さて、中国では、昨年の秋に開催されたシーバーダー(十八大)と呼ばれる第十八共産党大会あたりから大騒ぎが始まりました。そこで新たな指導者として、習近平国家主席と李克強首相の二人が登場したのです。習近平氏は、「中国の夢」という中華民族の偉大な復興を目指すスローガンを掲げて、鉄道省をつぶして民間に鉄道をやらせたり、エネルギー利権をそごうとしたりして頑張っています。エネルギー利権に関していえば、ペトロチャイナという天然ガスの会社や、シノペックという石油会社、海洋石油の三社が、鉄道省と同様、巨大な利権を持っているのです。常務委員らもこの利権に大きく携わっており、習政権はこれら石油閥と闘争をはじめています。

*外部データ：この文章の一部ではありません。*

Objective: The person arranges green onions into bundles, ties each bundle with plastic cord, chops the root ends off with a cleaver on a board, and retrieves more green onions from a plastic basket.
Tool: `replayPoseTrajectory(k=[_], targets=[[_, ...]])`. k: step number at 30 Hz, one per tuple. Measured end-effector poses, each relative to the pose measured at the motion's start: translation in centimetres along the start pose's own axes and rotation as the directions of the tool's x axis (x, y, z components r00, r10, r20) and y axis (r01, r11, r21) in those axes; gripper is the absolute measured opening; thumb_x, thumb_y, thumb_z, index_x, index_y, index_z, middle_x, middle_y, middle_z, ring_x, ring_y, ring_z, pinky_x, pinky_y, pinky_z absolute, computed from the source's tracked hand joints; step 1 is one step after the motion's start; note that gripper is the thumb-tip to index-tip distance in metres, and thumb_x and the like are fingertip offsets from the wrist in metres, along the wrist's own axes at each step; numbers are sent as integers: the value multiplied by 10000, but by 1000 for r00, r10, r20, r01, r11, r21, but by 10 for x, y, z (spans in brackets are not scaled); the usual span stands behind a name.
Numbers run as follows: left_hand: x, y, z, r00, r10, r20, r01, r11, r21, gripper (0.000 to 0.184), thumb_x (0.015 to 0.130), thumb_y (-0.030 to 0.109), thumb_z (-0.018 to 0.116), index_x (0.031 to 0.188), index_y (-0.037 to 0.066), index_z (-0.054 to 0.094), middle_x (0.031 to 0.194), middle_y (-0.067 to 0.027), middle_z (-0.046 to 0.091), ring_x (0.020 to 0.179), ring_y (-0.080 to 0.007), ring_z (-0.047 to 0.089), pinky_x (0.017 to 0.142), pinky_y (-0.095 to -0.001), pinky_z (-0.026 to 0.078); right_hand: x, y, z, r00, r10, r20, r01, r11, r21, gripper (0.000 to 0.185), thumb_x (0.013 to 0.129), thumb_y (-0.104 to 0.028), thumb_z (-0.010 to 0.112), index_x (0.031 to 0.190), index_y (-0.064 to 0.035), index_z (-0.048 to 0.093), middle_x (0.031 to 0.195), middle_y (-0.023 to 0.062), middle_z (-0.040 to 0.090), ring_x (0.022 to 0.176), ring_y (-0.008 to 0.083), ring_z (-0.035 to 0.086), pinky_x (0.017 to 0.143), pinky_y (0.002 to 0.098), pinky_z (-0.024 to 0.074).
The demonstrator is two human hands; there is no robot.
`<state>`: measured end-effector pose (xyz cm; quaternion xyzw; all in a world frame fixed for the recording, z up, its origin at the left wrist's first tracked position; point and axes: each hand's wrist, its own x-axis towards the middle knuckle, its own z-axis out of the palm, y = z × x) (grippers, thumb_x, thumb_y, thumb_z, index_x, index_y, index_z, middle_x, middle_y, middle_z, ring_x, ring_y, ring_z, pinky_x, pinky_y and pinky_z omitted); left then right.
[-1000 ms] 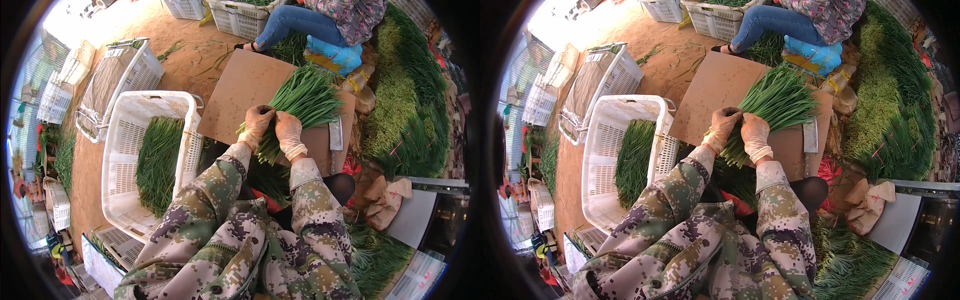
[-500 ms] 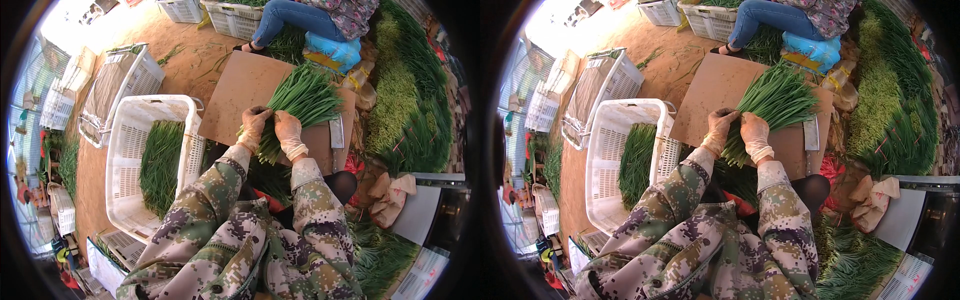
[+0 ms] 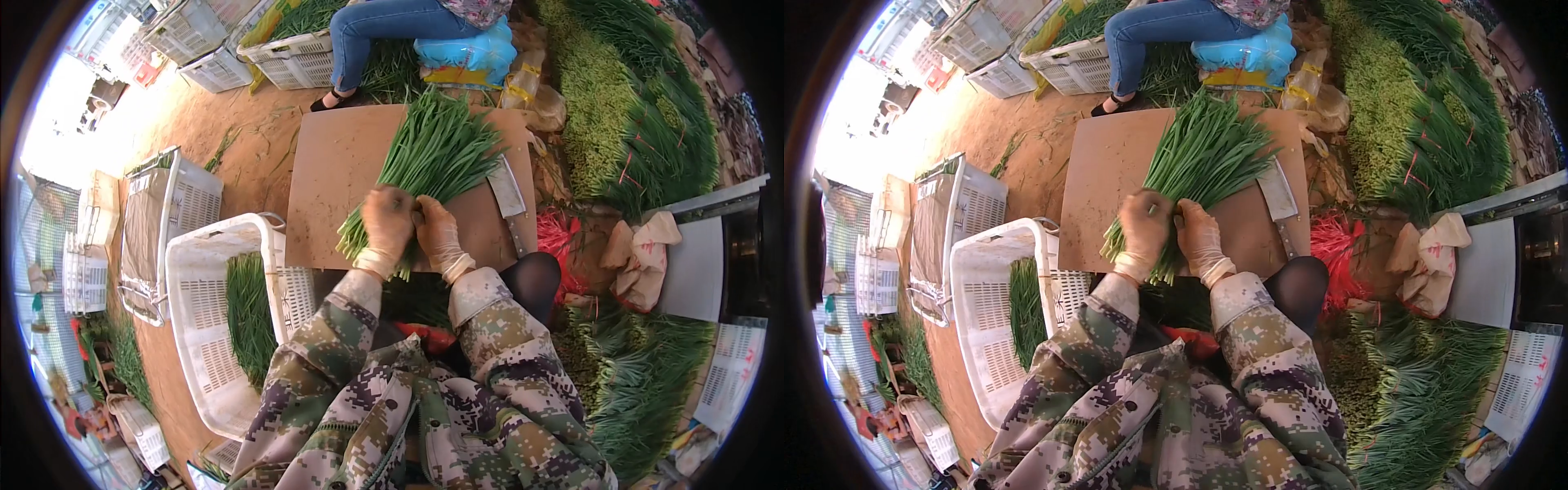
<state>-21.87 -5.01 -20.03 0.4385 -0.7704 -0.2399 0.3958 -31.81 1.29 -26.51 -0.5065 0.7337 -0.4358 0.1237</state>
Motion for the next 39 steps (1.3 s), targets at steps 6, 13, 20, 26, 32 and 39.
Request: replayPoseTrajectory(k=[6,13,20,26,32,39], targets=[[-13,6,7,995,19,97,-24,999,48,96,781,147,698,805,63,658,953,-101,653,937,-342,601,821,-468,472,7,0,-13,1000,14,-25,-12,996,83,287,864,-142,657,1148,-106,641,927,164,688,877,364,677,764,442,543],[6,12,-9,996,56,-66,-52,997,62,73,712,120,715,753,61,700,833,-106,671,862,-330,630,758,-444,493,23,-40,-32,947,196,254,-288,870,401,243,925,-91,630,1161,-43,663,763,57,639,632,160,588,600,300,492],[22,-30,-34,957,-263,121,286,921,-264,244,825,253,724,965,54,717,936,-132,689,951,-287,623,817,-393,505,34,-16,-19,802,169,573,-550,584,597,276,1002,-280,579,951,-36,697,716,-20,601,567,80,523,510,242,408],[-39,-108,-136,743,-653,-150,308,532,-789,580,979,521,528,1302,40,550,1285,-58,581,1220,-172,497,1098,-347,310,36,-27,-28,777,248,579,-624,422,658,296,987,-290,601,874,-33,694,680,-9,610,516,85,529,473,221,380],[-77,-83,-71,616,-787,23,508,374,-776,807,947,580,517,1487,14,321,1516,-158,356,1399,-268,324,1179,-397,204,36,-27,-28,771,247,587,-632,418,653,305,995,-300,592,867,-45,698,682,-11,613,522,75,534,471,225,383],[-39,-81,-50,691,-723,-13,449,444,-775,978,890,654,567,1492,-55,267,1542,-230,331,1433,-331,301,1187,-464,193,40,-25,-35,790,279,546,-613,393,686,305,989,-296,596,879,-32,700,695,1,627,550,100,563,490,241,414]])
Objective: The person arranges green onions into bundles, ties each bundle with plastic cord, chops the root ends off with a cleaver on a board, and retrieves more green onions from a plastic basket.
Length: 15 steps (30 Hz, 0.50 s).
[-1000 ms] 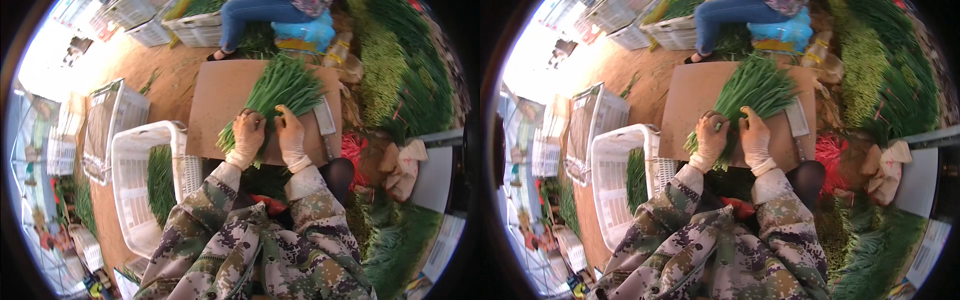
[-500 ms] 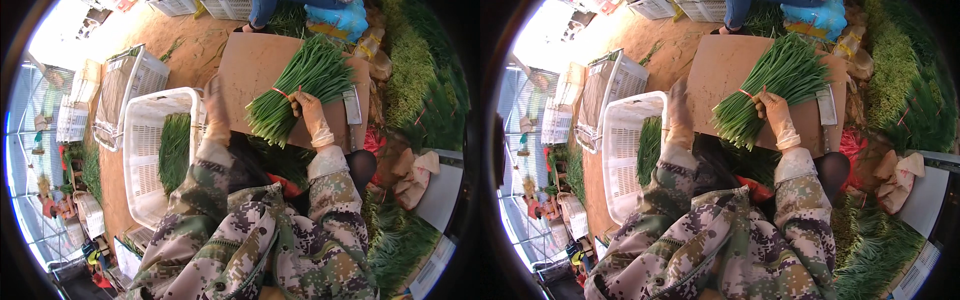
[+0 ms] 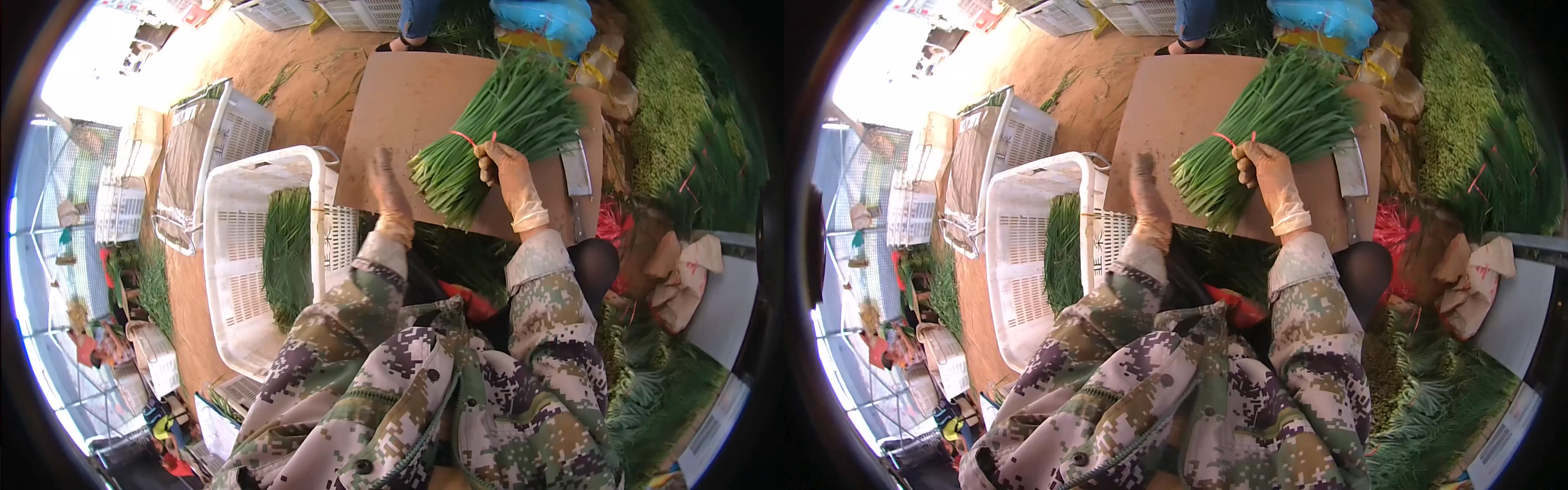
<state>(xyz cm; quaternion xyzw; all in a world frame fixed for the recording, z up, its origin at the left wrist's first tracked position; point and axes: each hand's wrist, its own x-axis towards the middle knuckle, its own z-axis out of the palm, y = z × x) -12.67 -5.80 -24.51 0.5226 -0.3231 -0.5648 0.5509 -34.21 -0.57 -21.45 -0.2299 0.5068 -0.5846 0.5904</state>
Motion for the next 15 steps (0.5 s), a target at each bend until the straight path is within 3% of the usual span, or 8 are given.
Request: replayPoseTrajectory(k=[1,3,5,7,10,15], targets=[[-1,9,-7,998,54,-34,-52,997,56,901,910,631,558,1460,-50,344,1495,-223,399,1386,-323,366,1162,-442,252,-1,3,-1,1000,7,-13,-7,1000,7,305,989,-296,596,879,-32,700,695,1,627,550,100,563,490,241,414],[3,18,-27,976,214,49,-219,954,206,772,946,581,543,1392,-42,448,1406,-198,484,1300,-295,444,1112,-405,323,4,6,-3,1000,-8,10,7,1000,25,308,987,-297,596,877,-28,699,696,5,631,555,101,574,496,241,426],[-4,25,-37,950,304,68,-312,928,205,664,973,531,531,1323,-33,518,1317,-169,534,1223,-261,486,1063,-376,366,4,6,-4,1000,9,7,-10,1000,12,292,992,-288,589,873,-44,696,679,-5,604,559,105,550,520,245,423],[-8,22,-48,950,302,75,-311,922,231,653,979,507,533,1349,-30,489,1324,-160,523,1227,-247,477,1067,-375,360,6,6,-3,1000,15,7,-15,1000,18,293,990,-281,590,864,-40,696,679,-5,609,559,106,555,520,246,427],[-18,-3,-54,983,178,-39,-163,955,246,642,989,472,530,1379,-29,438,1352,-159,491,1234,-240,461,1072,-365,346,7,7,-4,1000,17,3,-17,999,50,318,974,-321,619,862,-36,705,679,9,638,533,108,585,499,242,442],[-48,-45,27,987,133,-85,-125,988,95,619,990,427,549,1386,-32,422,1348,-180,494,1232,-259,468,1060,-365,361,10,11,-4,1000,14,-7,-13,997,78,316,973,-306,617,853,-26,702,672,12,634,524,106,576,491,239,432]])
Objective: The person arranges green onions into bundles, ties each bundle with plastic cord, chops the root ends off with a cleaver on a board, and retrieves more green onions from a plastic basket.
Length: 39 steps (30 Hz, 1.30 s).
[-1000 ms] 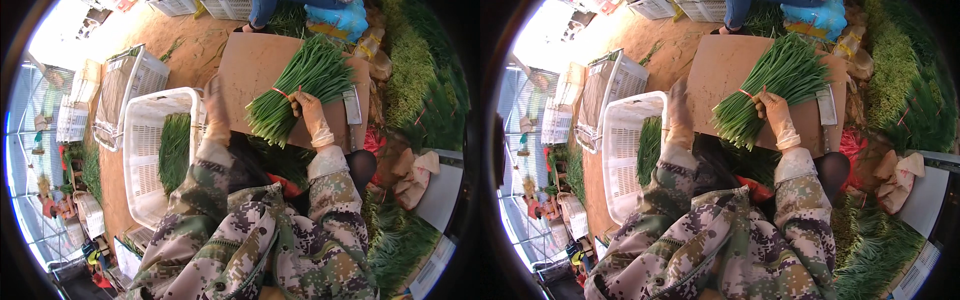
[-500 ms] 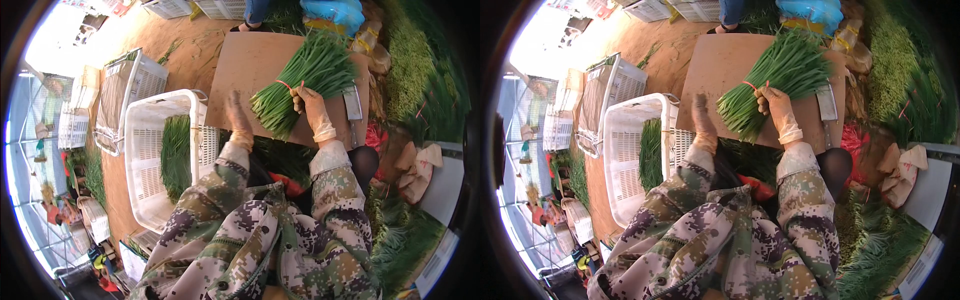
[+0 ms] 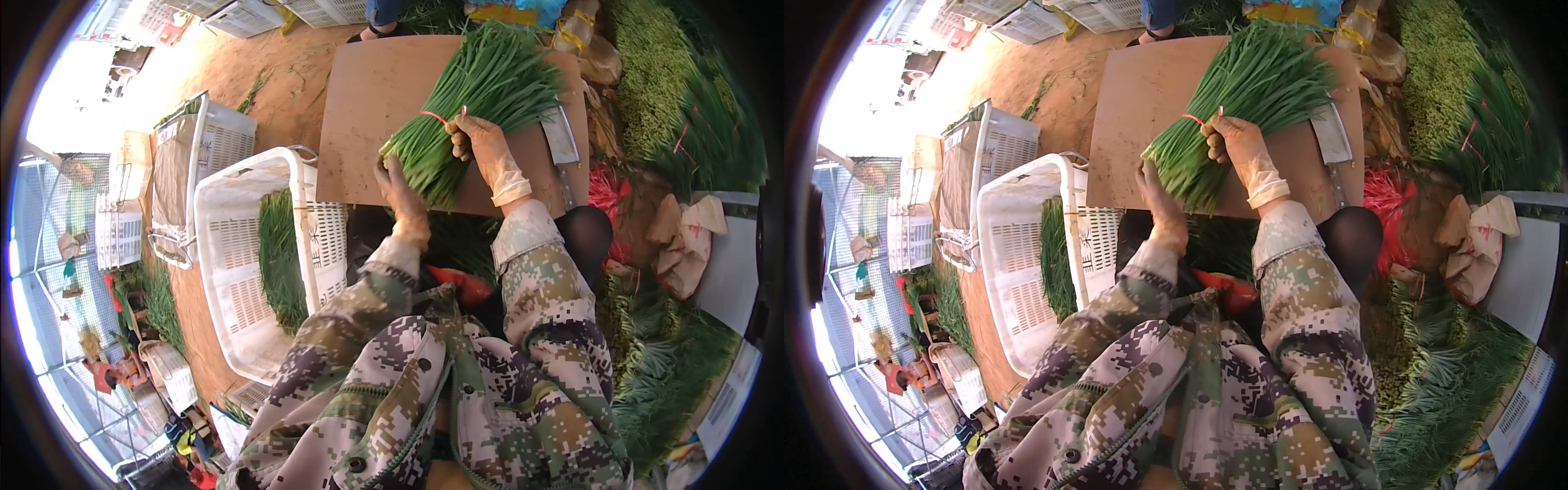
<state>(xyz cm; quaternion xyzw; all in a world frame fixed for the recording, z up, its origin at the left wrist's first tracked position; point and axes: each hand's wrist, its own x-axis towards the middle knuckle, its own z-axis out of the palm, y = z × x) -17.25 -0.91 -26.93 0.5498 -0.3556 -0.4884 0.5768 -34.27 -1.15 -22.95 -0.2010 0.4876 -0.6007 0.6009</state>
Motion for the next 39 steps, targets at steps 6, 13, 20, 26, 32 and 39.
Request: replayPoseTrajectory(k=[6,13,20,26,32,39], targets=[[25,6,23,997,-72,-36,64,980,-187,648,945,544,579,1291,8,464,1235,-134,529,1155,-216,499,1016,-351,402,3,-4,3,1000,-3,-20,3,1000,8,289,968,-291,623,857,-35,697,669,-5,610,537,107,555,506,242,409],[42,23,-20,992,-100,-78,90,988,-124,829,892,623,590,1404,-6,418,1324,-128,488,1254,-247,443,1118,-371,266,5,-5,-1,1000,3,-15,-3,999,45,293,977,-257,603,855,-10,703,660,13,626,516,118,582,470,236,436],[42,25,-55,994,-110,-1,107,968,-229,813,890,646,585,1375,10,436,1300,-104,481,1253,-237,425,1089,-371,293,2,-14,3,997,51,-54,-50,999,12,288,972,-274,612,870,-20,702,669,10,626,523,118,574,475,238,427],[36,7,30,998,-66,-1,65,993,-97,777,941,535,584,1425,-29,356,1438,-181,421,1308,-268,405,1121,-390,296,12,-6,-6,994,-63,-94,64,998,10,308,975,-292,611,862,-22,706,655,18,629,514,114,575,470,245,424],[33,46,-14,925,314,212,-378,808,452,826,838,462,735,1390,-40,382,1428,-239,401,1309,-352,410,1099,-434,333,12,-9,-7,998,-14,-63,18,998,65,293,971,-262,596,844,-20,701,657,18,628,517,127,579,475,254,426],[-31,84,43,505,305,807,-848,3,530,774,716,372,781,1324,7,472,1384,-249,425,1279,-425,420,1035,-499,383,17,-14,-7,997,51,-62,-52,999,-15,275,957,-247,600,844,-18,703,652,25,638,513,139,595,476,260,440]])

ところで中国の経済成長は、これまで二桁成長だったものが、最近、7~8%くらいに落ち込んできています。日本のようなゼロ成長の国にとってみれば、7~8%であっても大変な成長であることに変わりありません。中国は、内陸部の農民や環境のことを考えた上で、多少数値が下がろうとも、より安定した成長を目指そうとしているのです。

一方で中国では、シャドーバンキングが増加しています。これは、不動産開発会社や地方政府傘下の「融資平台」が理財商品で集めたお金を不動産につぎ込んだり、中国の大手企業が銀行から借りた金を、他の企業に融資するというものです。中国人はそもそも、金利が非常に低い銀行へお金を預けることはしません。代わりに、シャドーバンキングのお金の元である理財商品に預けるのです。たとえば銀行預金の金利が3%くらいとすると、理財商品は5%~10%の利回りを有します。これらの資金は、地方政府のインフラ投資、とくに、住宅投資へ回っています。中国の銀行業監督管理員会は、2013年3月末でこの理財商品残高が8兆元(130兆円)に達したと発表しました。一方で、野村の香港法人は、19兆元(300兆円)くらいあるのではないかとも話しています。また、20数兆元に達するのではないかとの説があり、実際のところはよくわかりません。

お金が銀行預金ではなく、理財商品を通じて地方の不動産開発にまわされたために、怪しいゴーストタウンが増え始めたという説があります。その結果、全体の2~3%が不良債権化するのではないかと言われています。金額にして8~10兆円程度ですので、それほど巨額の焦げ付きにはならないと中国人はみています。しかし外国では、もっと高いパーセンテージで破綻し、破綻した時の責任の所在がわからない、といわれています。個人や大企業などの投資者や金融商品販売をしている銀行、不動産開発を行った地方政府、のうち、一体誰が責任を取るべきなのか、よくわかっていないのです。したがってシャドーバンキングは、中国にとって大きなリスクとなるかもしれません。

今日のお話をまとめます。
最近の中国では、シャドーバンキングが何百兆円という巨額に達し、そのうちのどのくらいが不良債権となるのかわからないことが問題となっています。アメリカでは、連邦準備銀行(フェデラル・リザーブ)が金融縮小に動いているため、これからいろいろな株価が下がる見込みです。したがって中国政府は、海外で非難されることを避けるために、金融引き締めを行ってシャドーバンキング対策に乗り出したところです。